Re: Making RDDs Covariant

2014-03-22 Thread David Hall
On Sat, Mar 22, 2014 at 8:59 AM, Pascal Voitot Dev 
pascal.voitot@gmail.com wrote:

 The problem I was talking about is when you try to use typeclass converters
 and make them contravariant/covariant for input/output. Something like:

 Reader[-I, +O] { def read(i:I): O }

 Doing this, you soon have implicit collisions and philosophical concerns
 about what it means to serialize/deserialize a Parent class and a Child
 class...



You should (almost) never make a typeclass param contravariant. It's almost
certainly not what you want:

https://issues.scala-lang.org/browse/SI-2509

-- David


Re: Making RDDs Covariant

2014-03-22 Thread Pascal Voitot Dev
On Sat, Mar 22, 2014 at 8:38 PM, David Hall d...@cs.berkeley.edu wrote:

 On Sat, Mar 22, 2014 at 8:59 AM, Pascal Voitot Dev 
 pascal.voitot@gmail.com wrote:

  The problem I was talking about is when you try to use typeclass
 converters
  and make them contravariant/covariant for input/output. Something like:
 
  Reader[-I, +O] { def read(i:I): O }
 
  Doing this, you soon have implicit collisions and philosophical concerns
  about what it means to serialize/deserialize a Parent class and a Child
  class...
 


 You should (almost) never make a typeclass param contravariant. It's almost
 certainly not what you want:

 https://issues.scala-lang.org/browse/SI-2509

 -- David


I confirm that it's a pain and I must say I never do it but I've inherited
historical code that did it :)


Re: Making RDDs Covariant

2014-03-22 Thread Michael Armbrust
Hi Pascal,

Thanks for the input.  I think we are going to be okay here since, as Koert
said, the current serializers use runtime type information.  We could also
keep at ClassTag around for the original type when the RDD was created.
 Good things to be aware of though.

Michael

On Sat, Mar 22, 2014 at 12:42 PM, Pascal Voitot Dev 
pascal.voitot@gmail.com wrote:

 On Sat, Mar 22, 2014 at 8:38 PM, David Hall d...@cs.berkeley.edu wrote:

  On Sat, Mar 22, 2014 at 8:59 AM, Pascal Voitot Dev 
  pascal.voitot@gmail.com wrote:
 
   The problem I was talking about is when you try to use typeclass
  converters
   and make them contravariant/covariant for input/output.

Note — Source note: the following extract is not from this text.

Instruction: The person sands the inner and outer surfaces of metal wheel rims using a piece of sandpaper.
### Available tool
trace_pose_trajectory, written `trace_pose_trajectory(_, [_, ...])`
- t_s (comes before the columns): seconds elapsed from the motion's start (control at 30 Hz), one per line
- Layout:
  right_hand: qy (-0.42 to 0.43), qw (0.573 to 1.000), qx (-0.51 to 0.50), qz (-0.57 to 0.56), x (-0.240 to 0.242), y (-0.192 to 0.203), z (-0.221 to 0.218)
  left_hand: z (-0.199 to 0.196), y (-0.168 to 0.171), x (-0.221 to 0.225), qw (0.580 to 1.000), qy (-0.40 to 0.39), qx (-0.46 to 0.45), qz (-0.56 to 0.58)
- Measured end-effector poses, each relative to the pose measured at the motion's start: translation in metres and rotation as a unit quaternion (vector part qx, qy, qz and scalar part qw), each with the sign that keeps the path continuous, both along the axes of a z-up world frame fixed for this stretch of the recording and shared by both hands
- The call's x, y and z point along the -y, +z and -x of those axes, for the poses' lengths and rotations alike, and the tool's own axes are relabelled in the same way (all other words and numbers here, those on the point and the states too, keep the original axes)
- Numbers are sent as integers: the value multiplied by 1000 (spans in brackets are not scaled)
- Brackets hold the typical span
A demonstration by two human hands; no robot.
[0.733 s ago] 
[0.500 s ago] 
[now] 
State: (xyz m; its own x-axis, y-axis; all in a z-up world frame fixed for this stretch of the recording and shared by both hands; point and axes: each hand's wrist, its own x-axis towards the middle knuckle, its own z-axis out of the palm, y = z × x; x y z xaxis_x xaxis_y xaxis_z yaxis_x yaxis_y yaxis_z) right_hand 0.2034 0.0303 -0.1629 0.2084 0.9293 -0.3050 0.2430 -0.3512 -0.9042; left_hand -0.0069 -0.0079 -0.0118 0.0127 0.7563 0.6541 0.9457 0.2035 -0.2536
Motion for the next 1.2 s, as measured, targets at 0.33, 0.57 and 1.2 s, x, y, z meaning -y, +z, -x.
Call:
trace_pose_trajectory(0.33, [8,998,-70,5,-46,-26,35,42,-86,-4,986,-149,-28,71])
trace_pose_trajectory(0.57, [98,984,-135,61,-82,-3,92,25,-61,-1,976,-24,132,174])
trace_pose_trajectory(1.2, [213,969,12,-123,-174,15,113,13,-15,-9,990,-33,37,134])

Something like:
  
   Reader[-I, +O] { def read(i:I): O }
  
   Doing this, you soon have implicit collisions and philosophical
 concerns
   about what it means to serialize/deserialize a Parent class and a Child
   class...
  
 
 
  You should (almost) never make a typeclass param contravariant. It's
 almost
  certainly not what you want:
 
  https://issues.scala-lang.org/browse/SI-2509
 
  -- David
 

 I confirm that it's a pain and I must say I never do it but I've inherited
 historical code that did it :)



Re: Making RDDs Covariant

2014-03-21 Thread Jey Kottalam
That would be awesome. I support this!

On Fri, Mar 21, 2014 at 7:28 PM, Michael Armbrust
mich...@databricks.com wrote:
 Hey Everyone,

 Here is a pretty major (but source compatible) change we are considering
 making to the RDD API for 1.0.  Java and Python APIs would remain the same,
 but users of Scala would likely need to use less casts.  This would be
 especially true for libraries whose functions take RDDs as parameters.  Any
 comments would be appreciated!

 https://spark-project.atlassian.net/browse/SPARK-1296

 Michael